Niall Griffiths, in the latest issue of Planet, out this month, has reviewed three Parthian novels in translation: Hana by Alena Mornštajnová (translated from Czech by Julia and Peter Sherwood), Insomnia by Alberts Bels (translated from Latvian by Jayde Will) and Exiles by Dónall Mac Amhlaigh (translated from Irish by Mícheál Ó hAodha).
Describing Hana as "a shattering book", he goes on: "Mornštajnová knows how
to highlight the specific details in which the Devil lurks: the pride in the neatness with which yellow stars are stitched to lapels is truly heartbreaking..."
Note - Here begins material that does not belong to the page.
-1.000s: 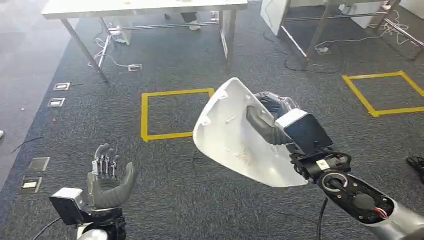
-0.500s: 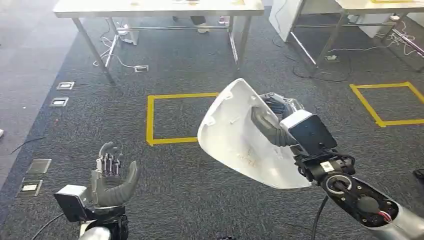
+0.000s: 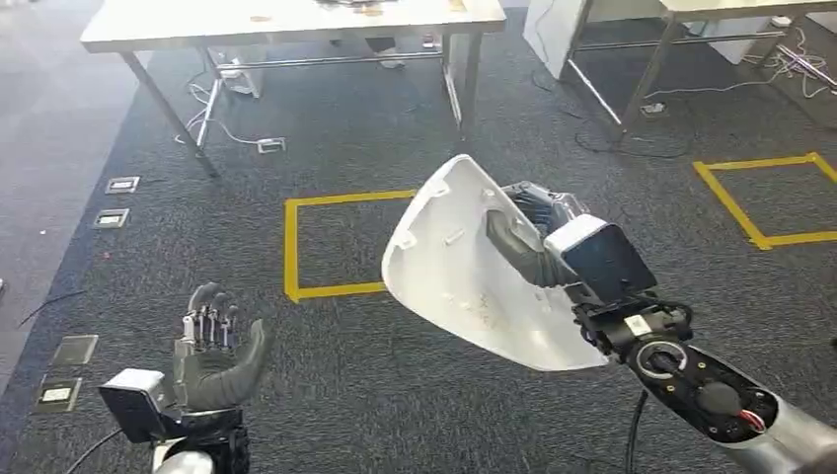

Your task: Take the parts from the cabinet and place them on the table.

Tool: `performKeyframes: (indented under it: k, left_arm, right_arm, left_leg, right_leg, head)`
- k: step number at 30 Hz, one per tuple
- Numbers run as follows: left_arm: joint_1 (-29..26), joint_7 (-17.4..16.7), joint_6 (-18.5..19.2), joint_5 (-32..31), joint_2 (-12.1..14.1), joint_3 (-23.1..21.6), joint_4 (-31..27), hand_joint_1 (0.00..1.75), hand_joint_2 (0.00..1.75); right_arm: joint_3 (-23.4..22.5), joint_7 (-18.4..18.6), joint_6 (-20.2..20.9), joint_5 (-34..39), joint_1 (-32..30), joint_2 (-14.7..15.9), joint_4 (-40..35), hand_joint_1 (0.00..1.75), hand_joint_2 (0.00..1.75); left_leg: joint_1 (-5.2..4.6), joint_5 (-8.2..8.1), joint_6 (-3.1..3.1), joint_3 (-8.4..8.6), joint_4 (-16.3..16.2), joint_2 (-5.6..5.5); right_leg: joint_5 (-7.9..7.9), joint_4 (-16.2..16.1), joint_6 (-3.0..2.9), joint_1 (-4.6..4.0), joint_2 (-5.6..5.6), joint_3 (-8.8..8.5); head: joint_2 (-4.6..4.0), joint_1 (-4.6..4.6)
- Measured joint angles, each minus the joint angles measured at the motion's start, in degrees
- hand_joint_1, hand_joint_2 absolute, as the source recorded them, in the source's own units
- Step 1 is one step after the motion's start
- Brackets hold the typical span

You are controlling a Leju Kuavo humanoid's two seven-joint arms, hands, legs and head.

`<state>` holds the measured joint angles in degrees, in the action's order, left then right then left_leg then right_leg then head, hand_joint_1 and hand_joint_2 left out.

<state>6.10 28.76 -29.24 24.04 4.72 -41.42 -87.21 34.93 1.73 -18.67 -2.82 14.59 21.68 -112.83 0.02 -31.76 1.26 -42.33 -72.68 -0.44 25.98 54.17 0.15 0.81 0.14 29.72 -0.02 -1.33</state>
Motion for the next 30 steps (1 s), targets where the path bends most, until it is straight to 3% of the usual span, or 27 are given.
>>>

Turning to Insomnia, Griffiths dissects the power of the imagination and fantasy to counteract the realities of living a subjugated life: "The psychopomp of the fertile imagination will not defeat persecution or exploitation or usufruct ... but it can offer respite and a vault for a piece of the ineradicable self." He concludes: "And now you can hold the physical artefact of this fine novel in your hands. Which is some kind of triumph."
The visceral, physical imagery in Exiles is brought out neatly: "Both London and Ireland, in this book, reek and reel and stink and stew; the writing works on the skin."
In conclusion, Griffiths writes: "The appearance of these three fascinating and marginalised books could not be more timely or necessary."